• [WHAT THIS TASK INVOLVES]:
You are to retype all of the data exactly as it appears.

• [SUPPLIED MATERIAL]:
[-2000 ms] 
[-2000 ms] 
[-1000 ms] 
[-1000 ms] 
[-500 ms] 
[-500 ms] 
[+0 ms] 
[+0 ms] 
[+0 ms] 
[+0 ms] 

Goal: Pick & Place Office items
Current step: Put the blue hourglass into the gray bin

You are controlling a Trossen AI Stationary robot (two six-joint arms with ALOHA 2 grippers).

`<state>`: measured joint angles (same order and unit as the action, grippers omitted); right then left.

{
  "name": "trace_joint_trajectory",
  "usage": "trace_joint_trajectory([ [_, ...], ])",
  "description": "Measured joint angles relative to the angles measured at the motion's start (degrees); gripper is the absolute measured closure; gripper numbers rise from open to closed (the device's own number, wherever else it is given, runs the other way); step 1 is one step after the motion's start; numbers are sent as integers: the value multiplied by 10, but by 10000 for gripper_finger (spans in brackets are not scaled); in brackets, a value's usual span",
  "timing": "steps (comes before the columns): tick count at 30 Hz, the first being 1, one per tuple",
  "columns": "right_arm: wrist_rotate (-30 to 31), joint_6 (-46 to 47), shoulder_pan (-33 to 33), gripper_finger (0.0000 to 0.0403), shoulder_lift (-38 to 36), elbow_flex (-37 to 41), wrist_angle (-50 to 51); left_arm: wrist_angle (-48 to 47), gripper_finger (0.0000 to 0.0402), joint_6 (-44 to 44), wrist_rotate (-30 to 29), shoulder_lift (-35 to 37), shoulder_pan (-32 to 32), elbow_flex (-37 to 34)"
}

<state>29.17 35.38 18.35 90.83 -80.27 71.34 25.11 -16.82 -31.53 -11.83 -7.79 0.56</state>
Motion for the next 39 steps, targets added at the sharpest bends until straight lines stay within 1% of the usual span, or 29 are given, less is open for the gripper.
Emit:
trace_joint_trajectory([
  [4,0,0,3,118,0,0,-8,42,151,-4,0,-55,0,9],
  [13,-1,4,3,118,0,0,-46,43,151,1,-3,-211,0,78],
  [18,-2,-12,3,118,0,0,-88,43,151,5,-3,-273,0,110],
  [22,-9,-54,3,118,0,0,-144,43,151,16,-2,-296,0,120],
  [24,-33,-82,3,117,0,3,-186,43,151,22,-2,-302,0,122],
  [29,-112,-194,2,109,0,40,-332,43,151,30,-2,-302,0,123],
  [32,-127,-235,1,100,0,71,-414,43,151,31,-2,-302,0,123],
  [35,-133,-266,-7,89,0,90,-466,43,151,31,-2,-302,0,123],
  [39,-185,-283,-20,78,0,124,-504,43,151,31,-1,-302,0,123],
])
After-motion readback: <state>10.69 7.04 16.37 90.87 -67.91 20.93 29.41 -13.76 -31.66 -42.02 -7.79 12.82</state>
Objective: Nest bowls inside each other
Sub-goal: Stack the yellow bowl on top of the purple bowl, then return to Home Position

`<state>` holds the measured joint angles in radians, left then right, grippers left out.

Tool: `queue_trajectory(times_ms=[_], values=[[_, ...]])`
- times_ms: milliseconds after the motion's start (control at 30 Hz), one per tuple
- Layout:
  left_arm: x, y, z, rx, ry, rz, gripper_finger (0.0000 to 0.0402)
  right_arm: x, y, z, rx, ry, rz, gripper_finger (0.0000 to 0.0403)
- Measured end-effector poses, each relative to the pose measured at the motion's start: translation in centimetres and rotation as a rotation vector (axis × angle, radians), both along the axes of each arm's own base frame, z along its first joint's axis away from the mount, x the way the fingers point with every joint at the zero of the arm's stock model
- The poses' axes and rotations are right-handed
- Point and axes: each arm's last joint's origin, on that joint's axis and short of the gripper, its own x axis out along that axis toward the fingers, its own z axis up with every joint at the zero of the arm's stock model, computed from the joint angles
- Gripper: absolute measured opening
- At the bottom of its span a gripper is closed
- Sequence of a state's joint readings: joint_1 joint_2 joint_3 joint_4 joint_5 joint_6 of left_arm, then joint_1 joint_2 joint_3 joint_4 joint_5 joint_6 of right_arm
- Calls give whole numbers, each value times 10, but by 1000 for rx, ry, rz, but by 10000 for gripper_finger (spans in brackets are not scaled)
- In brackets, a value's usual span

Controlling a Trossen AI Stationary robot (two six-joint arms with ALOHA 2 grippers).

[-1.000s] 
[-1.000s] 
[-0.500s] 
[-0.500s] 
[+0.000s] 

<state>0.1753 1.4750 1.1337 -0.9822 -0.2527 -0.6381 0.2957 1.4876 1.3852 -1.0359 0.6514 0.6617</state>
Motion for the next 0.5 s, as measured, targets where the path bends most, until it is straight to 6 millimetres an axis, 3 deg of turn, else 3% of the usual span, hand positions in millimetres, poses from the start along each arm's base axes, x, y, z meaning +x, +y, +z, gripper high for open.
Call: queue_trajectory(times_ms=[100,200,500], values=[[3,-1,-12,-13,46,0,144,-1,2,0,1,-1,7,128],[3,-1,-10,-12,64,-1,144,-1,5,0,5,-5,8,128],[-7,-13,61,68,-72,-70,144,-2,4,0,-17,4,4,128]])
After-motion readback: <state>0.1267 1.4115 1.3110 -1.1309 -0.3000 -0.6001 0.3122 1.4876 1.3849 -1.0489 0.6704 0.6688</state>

• [SOLUTION FOR THIS TASK]:
[-2000 ms] 
[-2000 ms] 
[-1000 ms] 
[-1000 ms] 
[-500 ms] 
[-500 ms] 
[+0 ms] 
[+0 ms] 
[+0 ms] 
[+0 ms] 

Goal: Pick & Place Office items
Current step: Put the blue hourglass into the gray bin

You are controlling a Trossen AI Stationary robot (two six-joint arms with ALOHA 2 grippers).

`<state>`: measured joint angles (same order and unit as the action, grippers omitted); right then left.

{
  "name": "trace_joint_trajectory",
  "usage": "trace_joint_trajectory([ [_, ...], ])",
  "description": "Measured joint angles relative to the angles measured at the motion's start (degrees); gripper is the absolute measured closure; gripper numbers rise from open to closed (the device's own number, wherever else it is given, runs the other way); step 1 is one step after the motion's start; numbers are sent as integers: the value multiplied by 10, but by 10000 for gripper_finger (spans in brackets are not scaled); in brackets, a value's usual span",
  "timing": "steps (comes before the columns): tick count at 30 Hz, the first being 1, one per tuple",
  "columns": "right_arm: wrist_rotate (-30 to 31), joint_6 (-46 to 47), shoulder_pan (-33 to 33), gripper_finger (0.0000 to 0.0403), shoulder_lift (-38 to 36), elbow_flex (-37 to 41), wrist_angle (-50 to 51); left_arm: wrist_angle (-48 to 47), gripper_finger (0.0000 to 0.0402), joint_6 (-44 to 44), wrist_rotate (-30 to 29), shoulder_lift (-35 to 37), shoulder_pan (-32 to 32), elbow_flex (-37 to 34)"
}

<state>29.17 35.38 18.35 90.83 -80.27 71.34 25.11 -16.82 -31.53 -11.83 -7.79 0.56</state>
Motion for the next 39 steps, targets added at the sharpest bends until straight lines stay within 1% of the usual span, or 29 are given, less is open for the gripper.
Emit:
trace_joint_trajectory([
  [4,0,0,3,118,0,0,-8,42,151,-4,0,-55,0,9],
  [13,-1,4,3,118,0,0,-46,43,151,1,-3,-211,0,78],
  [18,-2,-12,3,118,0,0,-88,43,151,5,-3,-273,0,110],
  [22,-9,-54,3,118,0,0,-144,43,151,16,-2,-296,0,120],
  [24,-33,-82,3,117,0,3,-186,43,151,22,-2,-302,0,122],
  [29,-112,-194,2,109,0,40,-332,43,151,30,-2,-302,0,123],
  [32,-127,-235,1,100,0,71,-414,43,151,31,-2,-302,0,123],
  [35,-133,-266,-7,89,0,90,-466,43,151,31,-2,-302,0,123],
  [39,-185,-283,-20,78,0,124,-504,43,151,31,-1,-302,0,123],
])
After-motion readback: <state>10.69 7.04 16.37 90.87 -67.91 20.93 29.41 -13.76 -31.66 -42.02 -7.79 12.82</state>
Objective: Nest bowls inside each other
Sub-goal: Stack the yellow bowl on top of the purple bowl, then return to Home Position

`<state>` holds the measured joint angles in radians, left then right, grippers left out.

Tool: `queue_trajectory(times_ms=[_], values=[[_, ...]])`
- times_ms: milliseconds after the motion's start (control at 30 Hz), one per tuple
- Layout:
  left_arm: x, y, z, rx, ry, rz, gripper_finger (0.0000 to 0.0402)
  right_arm: x, y, z, rx, ry, rz, gripper_finger (0.0000 to 0.0403)
- Measured end-effector poses, each relative to the pose measured at the motion's start: translation in centimetres and rotation as a rotation vector (axis × angle, radians), both along the axes of each arm's own base frame, z along its first joint's axis away from the mount, x the way the fingers point with every joint at the zero of the arm's stock model
- The poses' axes and rotations are right-handed
- Point and axes: each arm's last joint's origin, on that joint's axis and short of the gripper, its own x axis out along that axis toward the fingers, its own z axis up with every joint at the zero of the arm's stock model, computed from the joint angles
- Gripper: absolute measured opening
- At the bottom of its span a gripper is closed
- Sequence of a state's joint readings: joint_1 joint_2 joint_3 joint_4 joint_5 joint_6 of left_arm, then joint_1 joint_2 joint_3 joint_4 joint_5 joint_6 of right_arm
- Calls give whole numbers, each value times 10, but by 1000 for rx, ry, rz, but by 10000 for gripper_finger (spans in brackets are not scaled)
- In brackets, a value's usual span

Controlling a Trossen AI Stationary robot (two six-joint arms with ALOHA 2 grippers).

[-1.000s] 
[-1.000s] 
[-0.500s] 
[-0.500s] 
[+0.000s] 

<state>0.1753 1.4750 1.1337 -0.9822 -0.2527 -0.6381 0.2957 1.4876 1.3852 -1.0359 0.6514 0.6617</state>
Motion for the next 0.5 s, as measured, targets where the path bends most, until it is straight to 6 millimetres an axis, 3 deg of turn, else 3% of the usual span, hand positions in millimetres, poses from the start along each arm's base axes, x, y, z meaning +x, +y, +z, gripper high for open.
Call: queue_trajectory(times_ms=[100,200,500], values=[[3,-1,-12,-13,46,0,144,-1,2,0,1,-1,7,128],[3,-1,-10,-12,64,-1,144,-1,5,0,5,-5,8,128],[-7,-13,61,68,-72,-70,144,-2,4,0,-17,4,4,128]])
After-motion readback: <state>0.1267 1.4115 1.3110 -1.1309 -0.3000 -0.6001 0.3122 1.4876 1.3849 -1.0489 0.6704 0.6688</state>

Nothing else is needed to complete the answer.